→ **Task brief**
Lines with "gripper": please show every one of them from the listing below.

→ **Data provided**
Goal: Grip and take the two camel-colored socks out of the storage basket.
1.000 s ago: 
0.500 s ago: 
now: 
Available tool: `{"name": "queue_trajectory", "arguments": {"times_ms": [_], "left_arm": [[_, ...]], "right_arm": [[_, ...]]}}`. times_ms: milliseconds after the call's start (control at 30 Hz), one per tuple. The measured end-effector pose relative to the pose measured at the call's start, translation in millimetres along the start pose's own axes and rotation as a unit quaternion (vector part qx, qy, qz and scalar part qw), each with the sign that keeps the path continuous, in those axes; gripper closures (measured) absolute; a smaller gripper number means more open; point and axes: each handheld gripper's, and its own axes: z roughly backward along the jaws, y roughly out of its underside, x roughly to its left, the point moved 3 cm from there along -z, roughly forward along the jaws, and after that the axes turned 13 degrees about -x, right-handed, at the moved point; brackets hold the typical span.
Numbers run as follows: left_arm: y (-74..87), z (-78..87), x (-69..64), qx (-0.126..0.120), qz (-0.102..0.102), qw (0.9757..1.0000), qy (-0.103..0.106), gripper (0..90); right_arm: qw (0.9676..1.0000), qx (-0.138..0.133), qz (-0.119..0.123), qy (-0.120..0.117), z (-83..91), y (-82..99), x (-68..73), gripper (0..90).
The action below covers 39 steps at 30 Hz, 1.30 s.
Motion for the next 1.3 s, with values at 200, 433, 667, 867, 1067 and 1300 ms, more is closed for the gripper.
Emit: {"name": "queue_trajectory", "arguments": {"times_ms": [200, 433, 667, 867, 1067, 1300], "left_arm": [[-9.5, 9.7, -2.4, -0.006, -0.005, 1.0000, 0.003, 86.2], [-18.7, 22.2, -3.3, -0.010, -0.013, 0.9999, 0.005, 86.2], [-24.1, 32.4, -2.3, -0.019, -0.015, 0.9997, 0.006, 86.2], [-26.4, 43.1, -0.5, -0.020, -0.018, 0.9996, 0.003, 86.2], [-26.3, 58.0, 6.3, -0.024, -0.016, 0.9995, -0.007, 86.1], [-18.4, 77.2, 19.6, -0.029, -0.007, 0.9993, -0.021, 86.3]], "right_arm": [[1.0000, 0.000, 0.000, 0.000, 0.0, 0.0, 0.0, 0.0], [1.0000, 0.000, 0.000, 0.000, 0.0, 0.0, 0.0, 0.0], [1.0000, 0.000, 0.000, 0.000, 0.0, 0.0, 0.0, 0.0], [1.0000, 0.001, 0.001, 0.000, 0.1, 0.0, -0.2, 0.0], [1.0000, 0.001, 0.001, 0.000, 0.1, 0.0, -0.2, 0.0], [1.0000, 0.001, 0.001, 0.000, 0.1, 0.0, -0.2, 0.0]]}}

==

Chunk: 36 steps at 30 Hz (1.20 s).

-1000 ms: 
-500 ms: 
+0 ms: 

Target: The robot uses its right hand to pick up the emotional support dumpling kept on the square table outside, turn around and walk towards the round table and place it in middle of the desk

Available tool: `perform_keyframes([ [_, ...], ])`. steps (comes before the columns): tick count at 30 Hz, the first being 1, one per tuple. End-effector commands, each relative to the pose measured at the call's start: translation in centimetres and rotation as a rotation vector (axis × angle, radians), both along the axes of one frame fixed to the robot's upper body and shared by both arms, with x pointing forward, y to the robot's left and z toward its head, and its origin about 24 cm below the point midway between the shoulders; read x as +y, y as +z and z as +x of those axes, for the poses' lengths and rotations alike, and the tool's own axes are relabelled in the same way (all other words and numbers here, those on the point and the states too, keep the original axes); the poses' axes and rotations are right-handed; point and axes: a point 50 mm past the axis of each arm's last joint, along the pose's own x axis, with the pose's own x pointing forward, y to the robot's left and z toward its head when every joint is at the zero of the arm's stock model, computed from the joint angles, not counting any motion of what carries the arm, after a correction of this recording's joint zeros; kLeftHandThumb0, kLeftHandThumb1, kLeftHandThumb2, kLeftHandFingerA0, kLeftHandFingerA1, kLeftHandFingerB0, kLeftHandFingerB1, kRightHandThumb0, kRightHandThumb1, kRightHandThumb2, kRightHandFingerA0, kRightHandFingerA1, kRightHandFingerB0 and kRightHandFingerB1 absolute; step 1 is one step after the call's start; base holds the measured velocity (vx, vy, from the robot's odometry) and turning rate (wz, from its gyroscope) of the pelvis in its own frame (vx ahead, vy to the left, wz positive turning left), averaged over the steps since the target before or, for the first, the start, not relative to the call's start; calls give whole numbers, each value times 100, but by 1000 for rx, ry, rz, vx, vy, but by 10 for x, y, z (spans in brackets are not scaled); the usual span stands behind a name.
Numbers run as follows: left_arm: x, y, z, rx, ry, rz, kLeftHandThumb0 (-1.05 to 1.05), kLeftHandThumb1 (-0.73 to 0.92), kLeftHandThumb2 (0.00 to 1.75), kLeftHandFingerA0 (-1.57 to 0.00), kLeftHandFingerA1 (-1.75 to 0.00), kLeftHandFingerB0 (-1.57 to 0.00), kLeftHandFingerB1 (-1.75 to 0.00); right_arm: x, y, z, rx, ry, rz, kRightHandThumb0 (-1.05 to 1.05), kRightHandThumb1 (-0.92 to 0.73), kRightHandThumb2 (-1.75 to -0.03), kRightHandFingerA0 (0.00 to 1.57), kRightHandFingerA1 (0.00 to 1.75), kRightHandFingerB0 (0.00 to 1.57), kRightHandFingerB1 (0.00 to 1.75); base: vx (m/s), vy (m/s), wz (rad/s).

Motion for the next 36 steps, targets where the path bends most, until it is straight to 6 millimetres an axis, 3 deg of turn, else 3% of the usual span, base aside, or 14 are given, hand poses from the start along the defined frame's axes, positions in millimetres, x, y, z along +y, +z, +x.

→ **Your response**
Available tool: `{"name": "queue_trajectory", "arguments": {"times_ms": [_], "left_arm": [[_, ...]], "right_arm": [[_, ...]]}}`. times_ms: milliseconds after the call's start (control at 30 Hz), one per tuple. The measured end-effector pose relative to the pose measured at the call's start, translation in millimetres along the start pose's own axes and rotation as a unit quaternion (vector part qx, qy, qz and scalar part qw), each with the sign that keeps the path continuous, in those axes; gripper closures (measured) absolute; a smaller gripper number means more open; point and axes: each handheld gripper's, and its own axes: z roughly backward along the jaws, y roughly out of its underside, x roughly to its left, the point moved 3 cm from there along -z, roughly forward along the jaws, and after that the axes turned 13 degrees about -x, right-handed, at the moved point; brackets hold the typical span.
Numbers run as follows: left_arm: y (-74..87), z (-78..87), x (-69..64), qx (-0.126..0.120), qz (-0.102..0.102), qw (0.9757..1.0000), qy (-0.103..0.106), gripper (0..90); right_arm: qw (0.9676..1.0000), qx (-0.138..0.133), qz (-0.119..0.123), qy (-0.120..0.117), z (-83..91), y (-82..99), x (-68..73), gripper (0..90).
Motion for the next 1.3 s, with values at 200, 433, 667, 867, 1067 and 1300 ms, more is closed for the gripper.

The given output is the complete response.